Das Programm soll große Datensätze verarbeiten können. Hierbei wird es zu umfangreichen Berechnungen kommen, deren Ergebnisse anschließend grafisch dargestellt werden müssen. Der User nimmt dabei Einfluss auf die Art der Berechnung (Parameter setzen, Auswahl unterschiedlicher Methoden,...) und die Form der Darstellung (Wertetabellen und Graphen). Es wird also eine erhebliche Kommunikation zwischen Front- und Backend geben.
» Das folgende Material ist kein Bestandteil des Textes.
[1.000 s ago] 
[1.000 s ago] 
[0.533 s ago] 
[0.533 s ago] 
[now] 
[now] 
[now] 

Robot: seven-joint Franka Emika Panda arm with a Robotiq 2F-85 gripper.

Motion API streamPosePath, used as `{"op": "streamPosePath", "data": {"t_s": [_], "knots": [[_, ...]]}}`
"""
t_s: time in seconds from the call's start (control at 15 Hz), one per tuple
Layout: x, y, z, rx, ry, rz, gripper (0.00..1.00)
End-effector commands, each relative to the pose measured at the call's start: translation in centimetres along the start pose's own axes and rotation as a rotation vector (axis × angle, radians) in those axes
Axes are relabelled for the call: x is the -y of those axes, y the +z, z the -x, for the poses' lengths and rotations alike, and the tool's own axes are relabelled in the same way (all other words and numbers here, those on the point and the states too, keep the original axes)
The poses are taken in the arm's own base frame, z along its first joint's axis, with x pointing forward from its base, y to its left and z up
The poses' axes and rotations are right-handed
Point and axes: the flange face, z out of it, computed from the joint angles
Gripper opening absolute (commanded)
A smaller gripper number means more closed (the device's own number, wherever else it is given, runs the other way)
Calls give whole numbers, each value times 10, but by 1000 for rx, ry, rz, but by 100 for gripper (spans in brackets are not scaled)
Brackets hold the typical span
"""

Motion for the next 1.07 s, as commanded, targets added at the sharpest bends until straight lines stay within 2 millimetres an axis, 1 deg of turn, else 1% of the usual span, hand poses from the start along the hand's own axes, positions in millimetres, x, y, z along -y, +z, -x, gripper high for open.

Auf der anderen Seite sollten Berechnungen (z.B. Crosscorrelations, FIR, usw.) möglichst unabhängig einsetzbar sein, so dass sie in nicht-Qt basierten Programmen wiederverwendet werden können.
Letzen Endes wird es ein sehr umfangreiches Projekt, also von den Rohdaten zur veröffenlichungsreifen Abbildung...wow, ob ich das in diesem Leben noch schaffe weiß ich nicht. Mit eurer Hilfe vielleicht
. Aber keine Sorge, ich fang erstmal in kleinen Etappen an.